Skip the pictures and repeat each line of the data exactly.

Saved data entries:
========

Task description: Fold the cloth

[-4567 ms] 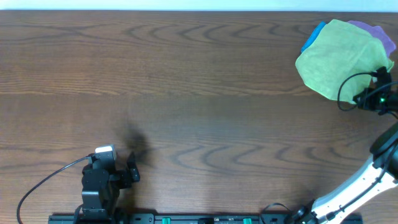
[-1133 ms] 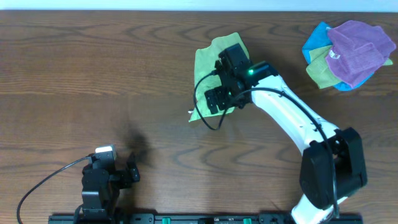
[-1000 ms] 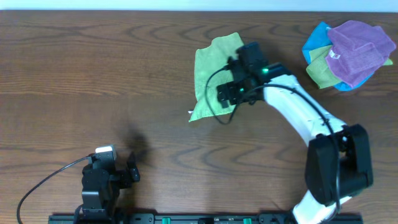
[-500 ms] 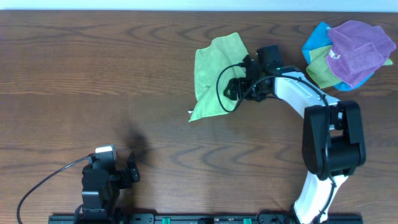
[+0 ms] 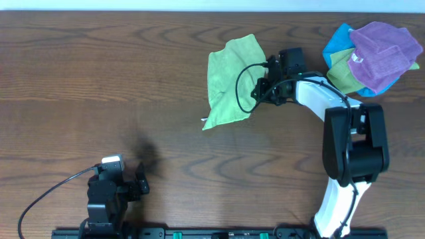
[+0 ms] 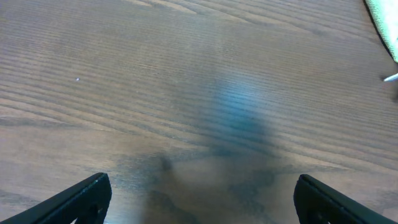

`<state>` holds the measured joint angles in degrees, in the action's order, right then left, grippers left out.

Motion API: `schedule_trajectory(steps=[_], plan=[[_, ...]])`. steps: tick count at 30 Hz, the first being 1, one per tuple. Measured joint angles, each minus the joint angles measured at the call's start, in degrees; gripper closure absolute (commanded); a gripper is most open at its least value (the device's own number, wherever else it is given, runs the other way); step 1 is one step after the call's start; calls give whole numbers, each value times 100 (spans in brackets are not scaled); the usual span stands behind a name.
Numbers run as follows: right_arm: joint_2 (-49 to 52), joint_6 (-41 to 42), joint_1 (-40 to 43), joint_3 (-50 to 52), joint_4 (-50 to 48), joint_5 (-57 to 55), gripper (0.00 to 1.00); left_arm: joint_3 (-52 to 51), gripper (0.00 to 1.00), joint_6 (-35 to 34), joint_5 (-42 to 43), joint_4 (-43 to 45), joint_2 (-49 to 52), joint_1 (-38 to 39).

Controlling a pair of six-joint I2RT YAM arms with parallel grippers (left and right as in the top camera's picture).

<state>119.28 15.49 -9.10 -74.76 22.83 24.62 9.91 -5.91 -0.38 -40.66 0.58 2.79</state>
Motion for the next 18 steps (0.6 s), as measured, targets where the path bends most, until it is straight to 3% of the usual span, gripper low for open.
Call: schedule_trajectory(steps=[4,7,12,15,16,18], plan=[[-9,46,-17,-50,341,-46,99,0,5,0,0,0,0,0],[-223,31,-17,-278,1167,-511,99,0,5,0,0,2,0,0],[-1056,-116,-120,-1722,3038,-1113,98,0,5,0,0,4,0,0],[-1384,-96,-374,-2345,3685,-1217,98,0,5,0,0,0,0,0],[-1451,-72,-496,-2404,3779,-1235,96,0,5,0,0,2,0,0],[-1467,9,-732,-2406,3853,-1259,80,0,5,0,0,2,0,0]])
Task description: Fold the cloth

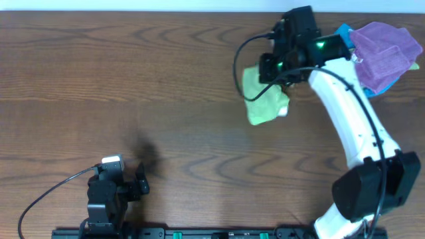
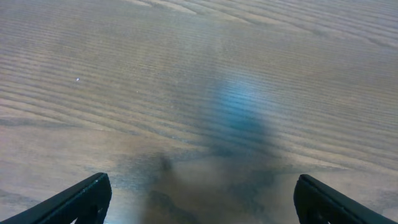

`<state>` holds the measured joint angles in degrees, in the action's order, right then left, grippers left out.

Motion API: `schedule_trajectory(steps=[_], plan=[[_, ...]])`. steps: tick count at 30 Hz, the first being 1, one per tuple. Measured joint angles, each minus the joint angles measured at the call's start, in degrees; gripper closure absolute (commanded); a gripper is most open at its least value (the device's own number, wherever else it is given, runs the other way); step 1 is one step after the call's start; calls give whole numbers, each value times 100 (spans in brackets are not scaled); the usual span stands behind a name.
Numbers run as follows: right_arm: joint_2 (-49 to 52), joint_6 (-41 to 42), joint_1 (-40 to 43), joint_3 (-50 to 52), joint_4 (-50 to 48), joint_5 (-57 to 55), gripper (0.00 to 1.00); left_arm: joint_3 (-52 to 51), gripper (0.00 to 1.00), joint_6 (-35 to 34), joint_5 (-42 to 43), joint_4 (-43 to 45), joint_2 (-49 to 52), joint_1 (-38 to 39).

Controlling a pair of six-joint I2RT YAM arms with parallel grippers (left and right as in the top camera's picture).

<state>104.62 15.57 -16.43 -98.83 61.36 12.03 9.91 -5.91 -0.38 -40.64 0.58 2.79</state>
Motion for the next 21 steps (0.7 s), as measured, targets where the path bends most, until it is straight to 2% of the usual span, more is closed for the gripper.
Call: schedule_trajectory(steps=[1,2,3,4,5,6,12,16,21], plan=[[44,20,-96,13,9,-13,84,0,5,0,0,0,0,0],[155,28,-251,39,22,-20,93,0,5,0,0,-2,0,0],[247,17,-343,63,35,-28,87,0,5,0,0,-2,0,0],[363,48,-450,81,59,-50,58,0,5,0,0,-2,0,0],[481,74,-538,96,61,-70,11,2,5,0,0,-2,0,0],[610,59,-638,107,61,-114,1,2,5,0,0,-2,0,0],[1180,-131,-1235,151,321,-396,1,0,5,0,0,0,0,0],[1215,-98,-1318,151,461,-739,1,0,5,0,0,0,0,0],[1215,542,-1215,151,916,-1438,1,0,5,0,0,0,0,0]])
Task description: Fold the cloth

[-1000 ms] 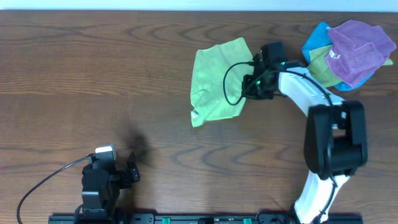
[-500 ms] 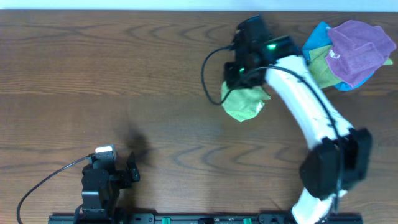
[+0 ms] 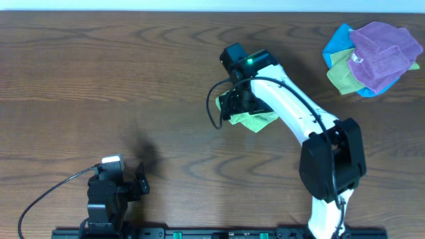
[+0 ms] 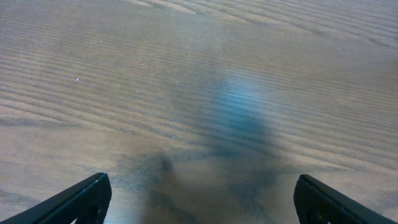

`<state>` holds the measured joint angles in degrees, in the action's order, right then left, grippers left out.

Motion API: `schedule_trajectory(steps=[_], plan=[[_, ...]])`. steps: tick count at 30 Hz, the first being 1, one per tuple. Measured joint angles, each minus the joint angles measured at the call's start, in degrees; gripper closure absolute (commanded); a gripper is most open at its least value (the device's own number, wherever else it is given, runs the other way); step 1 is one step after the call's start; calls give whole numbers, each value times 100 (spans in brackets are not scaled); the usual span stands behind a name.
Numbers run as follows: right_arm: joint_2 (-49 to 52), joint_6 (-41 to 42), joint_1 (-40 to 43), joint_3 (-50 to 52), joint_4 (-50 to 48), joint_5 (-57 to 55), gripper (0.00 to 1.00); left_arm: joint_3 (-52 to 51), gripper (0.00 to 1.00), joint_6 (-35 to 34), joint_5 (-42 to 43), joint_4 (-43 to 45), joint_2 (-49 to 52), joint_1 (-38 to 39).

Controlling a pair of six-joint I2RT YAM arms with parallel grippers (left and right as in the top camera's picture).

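Observation:
A light green cloth (image 3: 255, 120) shows in the overhead view as a small bunched wad near the table's middle, mostly covered by my right gripper (image 3: 236, 103). That gripper reaches over from the right and is shut on the cloth's upper left part. My left gripper (image 3: 138, 185) rests at the near left edge, far from the cloth. In the left wrist view the left gripper (image 4: 199, 202) is open, its two dark fingertips (image 4: 87, 198) wide apart over bare wood, with no cloth in sight.
A pile of cloths (image 3: 372, 56), purple on top of blue and green, lies at the far right corner. The brown wooden table (image 3: 99, 79) stretches bare to the left. A black cable loops beside the left arm's base (image 3: 40, 199).
My right gripper has carried the bunched green cloth from the far right of centre down and left toward the table's middle. The left arm has not moved.
The green cloth first lay spread flat at the far centre with my right gripper at its right edge. Then the gripper sat a little further right on that edge. After that the cloth was bunched and lifted near the far edge, and now it hangs near the middle.

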<state>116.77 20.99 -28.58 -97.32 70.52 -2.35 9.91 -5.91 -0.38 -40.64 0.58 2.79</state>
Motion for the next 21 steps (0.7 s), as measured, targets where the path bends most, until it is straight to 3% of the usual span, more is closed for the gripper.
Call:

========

_Written response_
Task description: Fold the cloth

[-4567 ms] 
[-1133 ms] 
[-1000 ms] 
[-500 ms] 
[+0 ms] 
[+0 ms] 

`<state>` holds the measured joint angles in degrees, in the action's order, right then left, grippers left out.

Motion API: `schedule_trajectory(steps=[_], plan=[[_, ...]])`. steps: tick count at 30 Hz, the first being 1, one per tuple. Measured joint angles, each minus the joint angles measured at the call's start, in degrees; gripper closure absolute (commanded); a gripper is most open at its least value (the device's own number, wherever else it is given, runs the other way); step 1 is one step after the call's start; calls give whole numbers, each value times 100 (spans in brackets are not scaled); the usual span stands behind a name.
Numbers run as follows: right_arm: joint_2 (-49 to 52), joint_6 (-41 to 42), joint_1 (-40 to 43), joint_3 (-50 to 52), joint_4 (-50 to 48), joint_5 (-57 to 55), gripper (0.00 to 1.00); left_arm: joint_3 (-52 to 51), gripper (0.00 to 1.00), joint_6 (-35 to 34), joint_5 (-42 to 43), joint_4 (-43 to 45), joint_2 (-49 to 52), joint_1 (-38 to 39).

Controlling a pair of six-joint I2RT YAM arms with parallel grippers (left and right as in the top camera's picture).

<state>119.28 15.49 -9.10 -74.76 22.83 24.62 9.91 -5.91 -0.38 -40.66 0.58 2.79</state>
Motion for the next 18 steps (0.6 s), as measured, targets where the path bends most, until it is straight to 3% of the usual span, gripper low for open.
Call: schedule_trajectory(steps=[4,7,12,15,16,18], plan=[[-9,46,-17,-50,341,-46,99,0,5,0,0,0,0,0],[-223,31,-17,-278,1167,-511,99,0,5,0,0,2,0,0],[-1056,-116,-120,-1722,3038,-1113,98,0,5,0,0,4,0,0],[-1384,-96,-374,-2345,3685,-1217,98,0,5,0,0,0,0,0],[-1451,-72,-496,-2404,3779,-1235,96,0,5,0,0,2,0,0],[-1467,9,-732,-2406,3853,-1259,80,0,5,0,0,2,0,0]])
Task description: Fold the cloth


`<state>` holds the measured joint angles in degrees, in the action's order, right then left, grippers left out.

Motion API: `schedule_trajectory(steps=[_], plan=[[_, ...]])`. steps: tick count at 30 Hz, the first being 1, one per tuple. Measured joint angles, each minus the joint angles measured at the call's start, in degrees; gripper closure absolute (commanded); a gripper is most open at its least value (the device's own number, wherever else it is given, runs the other way); step 1 is one step after the call's start; calls give whole numbers, each value times 100 (spans in brackets are not scaled); the usual span stands behind a name.
Numbers run as follows: right_arm: joint_2 (-49 to 52), joint_6 (-41 to 42), joint_1 (-40 to 43), joint_3 (-50 to 52), joint_4 (-50 to 48), joint_5 (-57 to 55), gripper (0.00 to 1.00); left_arm: joint_3 (-52 to 51), gripper (0.00 to 1.00), joint_6 (-35 to 34), joint_5 (-42 to 43), joint_4 (-43 to 45), joint_2 (-49 to 52), joint_1 (-38 to 39).

Controlling a pair of six-joint I2RT YAM arms with parallel grippers (left and right as in the top camera's picture).

<state>104.62 15.57 -16.43 -98.83 61.36 12.03 9.91 -5.91 -0.38 -40.64 0.58 2.79</state>
Motion for the next 21 steps (0.7 s), as measured, targets where the path bends most, until it is straight to 2% of the usual span, more is closed for the gripper.
Call: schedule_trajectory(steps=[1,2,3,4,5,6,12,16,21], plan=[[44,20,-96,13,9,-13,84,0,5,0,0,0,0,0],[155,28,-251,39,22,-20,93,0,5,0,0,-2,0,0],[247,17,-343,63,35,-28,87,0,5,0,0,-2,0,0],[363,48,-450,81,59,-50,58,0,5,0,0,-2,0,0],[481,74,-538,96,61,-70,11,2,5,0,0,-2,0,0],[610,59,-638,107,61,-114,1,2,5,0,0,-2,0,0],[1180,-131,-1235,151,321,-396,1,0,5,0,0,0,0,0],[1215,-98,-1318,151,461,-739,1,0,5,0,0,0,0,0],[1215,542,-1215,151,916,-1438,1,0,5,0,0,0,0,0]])
Task description: Fold the cloth

[-1000 ms] 
[-500 ms] 
[+0 ms] 
[+0 ms] 

`<state>` holds the measured joint angles in degrees, in the action's order, right then left, grippers left out.

Motion API: `schedule_trajectory(steps=[_], plan=[[_, ...]])`. steps: tick count at 30 Hz, the first being 1, one per tuple. Measured joint angles, each minus the joint angles measured at the call's start, in degrees; gripper closure absolute (commanded); a gripper is most open at its least value (the device's own number, wherever else it is given, runs the other way); step 1 is one step after the call's start; calls give whole numbers, each value times 100 (spans in brackets are not scaled); the usual span stands behind a name.
Numbers run as follows: right_arm: joint_2 (-49 to 52), joint_6 (-41 to 42), joint_1 (-40 to 43), joint_3 (-50 to 52), joint_4 (-50 to 48), joint_5 (-57 to 55), gripper (0.00 to 1.00); left_arm: joint_3 (-52 to 51), gripper (0.00 to 1.00), joint_6 (-35 to 34), joint_5 (-42 to 43), joint_4 (-43 to 45), joint_2 (-49 to 52), joint_1 (-38 to 39).

Controlling a pair of six-joint I2RT YAM arms with parallel grippers (left and right as in the top camera's picture).

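Observation:
A light green cloth (image 3: 255, 120) shows in the overhead view as a small bunched wad near the table's middle, mostly covered by my right gripper (image 3: 236, 103). That gripper reaches over from the right and is shut on the cloth's upper left part. My left gripper (image 3: 138, 185) rests at the near left edge, far from the cloth. In the left wrist view the left gripper (image 4: 199, 202) is open, its two dark fingertips (image 4: 87, 198) wide apart over bare wood, with no cloth in sight.
A pile of cloths (image 3: 372, 56), purple on top of blue and green, lies at the far right corner. The brown wooden table (image 3: 99, 79) stretches bare to the left. A black cable loops beside the left arm's base (image 3: 40, 199).
My right gripper has carried the bunched green cloth from the far right of centre down and left toward the table's middle. The left arm has not moved.
The green cloth first lay spread flat at the far centre with my right gripper at its right edge. Then the gripper sat a little further right on that edge. After that the cloth was bunched and lifted near the far edge, and now it hangs near the middle.
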
<state>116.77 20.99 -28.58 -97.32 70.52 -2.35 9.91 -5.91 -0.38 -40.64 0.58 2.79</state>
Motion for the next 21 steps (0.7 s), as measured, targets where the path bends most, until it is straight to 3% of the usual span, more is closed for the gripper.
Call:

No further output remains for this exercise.